• [WHAT YOU SHOULD DO] An exact transcription of the data below is needed.

• [SOURCE DATA]
※
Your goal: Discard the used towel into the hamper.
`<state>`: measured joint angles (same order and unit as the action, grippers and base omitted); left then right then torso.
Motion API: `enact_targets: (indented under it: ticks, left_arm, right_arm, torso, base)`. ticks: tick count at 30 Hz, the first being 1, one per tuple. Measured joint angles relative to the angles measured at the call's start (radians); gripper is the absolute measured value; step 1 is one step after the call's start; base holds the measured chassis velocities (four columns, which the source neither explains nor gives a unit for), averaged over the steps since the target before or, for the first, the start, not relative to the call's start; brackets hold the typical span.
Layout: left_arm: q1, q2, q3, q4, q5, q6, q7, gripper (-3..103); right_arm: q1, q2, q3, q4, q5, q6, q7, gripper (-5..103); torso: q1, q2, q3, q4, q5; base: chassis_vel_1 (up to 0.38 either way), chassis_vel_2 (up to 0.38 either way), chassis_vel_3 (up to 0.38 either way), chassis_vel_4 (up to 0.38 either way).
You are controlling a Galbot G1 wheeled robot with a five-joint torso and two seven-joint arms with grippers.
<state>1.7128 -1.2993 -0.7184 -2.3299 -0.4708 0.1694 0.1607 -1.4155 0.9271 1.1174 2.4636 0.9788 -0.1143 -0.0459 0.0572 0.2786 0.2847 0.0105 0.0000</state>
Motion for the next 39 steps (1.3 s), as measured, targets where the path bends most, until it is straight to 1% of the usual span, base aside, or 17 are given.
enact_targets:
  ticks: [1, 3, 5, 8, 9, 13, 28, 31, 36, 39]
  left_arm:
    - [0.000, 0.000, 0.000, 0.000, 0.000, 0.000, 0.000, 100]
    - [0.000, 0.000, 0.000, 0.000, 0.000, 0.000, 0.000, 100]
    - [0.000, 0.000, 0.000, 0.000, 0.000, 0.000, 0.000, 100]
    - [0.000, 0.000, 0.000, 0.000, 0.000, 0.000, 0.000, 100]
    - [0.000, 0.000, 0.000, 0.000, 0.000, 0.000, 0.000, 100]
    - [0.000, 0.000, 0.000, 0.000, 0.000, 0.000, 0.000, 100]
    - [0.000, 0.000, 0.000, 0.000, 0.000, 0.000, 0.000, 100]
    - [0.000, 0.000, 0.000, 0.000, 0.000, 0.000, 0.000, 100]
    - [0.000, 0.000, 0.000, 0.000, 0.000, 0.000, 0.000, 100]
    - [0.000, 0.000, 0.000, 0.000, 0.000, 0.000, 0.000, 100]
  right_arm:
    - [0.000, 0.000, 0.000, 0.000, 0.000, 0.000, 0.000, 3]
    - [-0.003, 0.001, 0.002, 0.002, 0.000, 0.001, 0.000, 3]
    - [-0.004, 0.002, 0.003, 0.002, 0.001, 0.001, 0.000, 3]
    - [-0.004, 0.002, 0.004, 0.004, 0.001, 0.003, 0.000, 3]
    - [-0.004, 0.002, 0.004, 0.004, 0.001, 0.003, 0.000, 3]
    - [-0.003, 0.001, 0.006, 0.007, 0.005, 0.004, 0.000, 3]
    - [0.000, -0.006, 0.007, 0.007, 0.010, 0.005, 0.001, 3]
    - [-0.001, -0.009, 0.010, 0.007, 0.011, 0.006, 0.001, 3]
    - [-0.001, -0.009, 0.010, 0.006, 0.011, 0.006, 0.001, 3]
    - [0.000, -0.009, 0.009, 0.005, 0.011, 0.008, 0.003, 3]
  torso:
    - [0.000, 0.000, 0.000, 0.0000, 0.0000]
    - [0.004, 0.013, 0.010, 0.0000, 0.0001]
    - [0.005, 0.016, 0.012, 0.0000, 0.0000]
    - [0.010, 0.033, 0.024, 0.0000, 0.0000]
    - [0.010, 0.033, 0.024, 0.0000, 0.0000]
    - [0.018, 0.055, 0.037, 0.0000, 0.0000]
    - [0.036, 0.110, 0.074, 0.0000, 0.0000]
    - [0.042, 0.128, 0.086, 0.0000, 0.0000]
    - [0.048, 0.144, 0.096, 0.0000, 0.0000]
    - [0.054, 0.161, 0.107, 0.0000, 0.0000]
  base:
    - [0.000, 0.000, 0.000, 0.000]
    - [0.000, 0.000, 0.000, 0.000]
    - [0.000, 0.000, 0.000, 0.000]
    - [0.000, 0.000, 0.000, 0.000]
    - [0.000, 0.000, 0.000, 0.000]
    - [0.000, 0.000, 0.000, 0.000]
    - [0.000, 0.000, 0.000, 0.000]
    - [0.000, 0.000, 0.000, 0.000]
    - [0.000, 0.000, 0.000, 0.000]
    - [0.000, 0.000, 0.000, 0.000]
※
• [THE ANSWER]
Your goal: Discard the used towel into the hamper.
`<state>`: measured joint angles (same order and unit as the action, grippers and base omitted); left then right then torso.
Motion API: `enact_targets: (indented under it: ticks, left_arm, right_arm, torso, base)`. ticks: tick count at 30 Hz, the first being 1, one per tuple. Measured joint angles relative to the angles measured at the call's start (radians); gripper is the absolute measured value; step 1 is one step after the call's start; base holds the measured chassis velocities (four columns, which the source neither explains nor gives a unit for), averaged over the steps since the target before or, for the first, the start, not relative to the call's start; brackets hold the typical span.
Layout: left_arm: q1, q2, q3, q4, q5, q6, q7, gripper (-3..103); right_arm: q1, q2, q3, q4, q5, q6, q7, gripper (-5..103); torso: q1, q2, q3, q4, q5; base: chassis_vel_1 (up to 0.38 either way), chassis_vel_2 (up to 0.38 either way), chassis_vel_3 (up to 0.38 either way), chassis_vel_4 (up to 0.38 either way).
You are controlling a Galbot G1 wheeled robot with a five-joint torso and two seven-joint arms with grippers.
<state>1.7128 -1.2993 -0.7184 -2.3299 -0.4708 0.1694 0.1607 -1.4155 0.9271 1.1174 2.4636 0.9788 -0.1143 -0.0459 0.0572 0.2786 0.2847 0.0105 0.0000</state>
Motion for the next 39 steps (1.3 s), as measured, targets where the path bends most, until it is straight to 1% of the usual span, base aside, or 17 are given.
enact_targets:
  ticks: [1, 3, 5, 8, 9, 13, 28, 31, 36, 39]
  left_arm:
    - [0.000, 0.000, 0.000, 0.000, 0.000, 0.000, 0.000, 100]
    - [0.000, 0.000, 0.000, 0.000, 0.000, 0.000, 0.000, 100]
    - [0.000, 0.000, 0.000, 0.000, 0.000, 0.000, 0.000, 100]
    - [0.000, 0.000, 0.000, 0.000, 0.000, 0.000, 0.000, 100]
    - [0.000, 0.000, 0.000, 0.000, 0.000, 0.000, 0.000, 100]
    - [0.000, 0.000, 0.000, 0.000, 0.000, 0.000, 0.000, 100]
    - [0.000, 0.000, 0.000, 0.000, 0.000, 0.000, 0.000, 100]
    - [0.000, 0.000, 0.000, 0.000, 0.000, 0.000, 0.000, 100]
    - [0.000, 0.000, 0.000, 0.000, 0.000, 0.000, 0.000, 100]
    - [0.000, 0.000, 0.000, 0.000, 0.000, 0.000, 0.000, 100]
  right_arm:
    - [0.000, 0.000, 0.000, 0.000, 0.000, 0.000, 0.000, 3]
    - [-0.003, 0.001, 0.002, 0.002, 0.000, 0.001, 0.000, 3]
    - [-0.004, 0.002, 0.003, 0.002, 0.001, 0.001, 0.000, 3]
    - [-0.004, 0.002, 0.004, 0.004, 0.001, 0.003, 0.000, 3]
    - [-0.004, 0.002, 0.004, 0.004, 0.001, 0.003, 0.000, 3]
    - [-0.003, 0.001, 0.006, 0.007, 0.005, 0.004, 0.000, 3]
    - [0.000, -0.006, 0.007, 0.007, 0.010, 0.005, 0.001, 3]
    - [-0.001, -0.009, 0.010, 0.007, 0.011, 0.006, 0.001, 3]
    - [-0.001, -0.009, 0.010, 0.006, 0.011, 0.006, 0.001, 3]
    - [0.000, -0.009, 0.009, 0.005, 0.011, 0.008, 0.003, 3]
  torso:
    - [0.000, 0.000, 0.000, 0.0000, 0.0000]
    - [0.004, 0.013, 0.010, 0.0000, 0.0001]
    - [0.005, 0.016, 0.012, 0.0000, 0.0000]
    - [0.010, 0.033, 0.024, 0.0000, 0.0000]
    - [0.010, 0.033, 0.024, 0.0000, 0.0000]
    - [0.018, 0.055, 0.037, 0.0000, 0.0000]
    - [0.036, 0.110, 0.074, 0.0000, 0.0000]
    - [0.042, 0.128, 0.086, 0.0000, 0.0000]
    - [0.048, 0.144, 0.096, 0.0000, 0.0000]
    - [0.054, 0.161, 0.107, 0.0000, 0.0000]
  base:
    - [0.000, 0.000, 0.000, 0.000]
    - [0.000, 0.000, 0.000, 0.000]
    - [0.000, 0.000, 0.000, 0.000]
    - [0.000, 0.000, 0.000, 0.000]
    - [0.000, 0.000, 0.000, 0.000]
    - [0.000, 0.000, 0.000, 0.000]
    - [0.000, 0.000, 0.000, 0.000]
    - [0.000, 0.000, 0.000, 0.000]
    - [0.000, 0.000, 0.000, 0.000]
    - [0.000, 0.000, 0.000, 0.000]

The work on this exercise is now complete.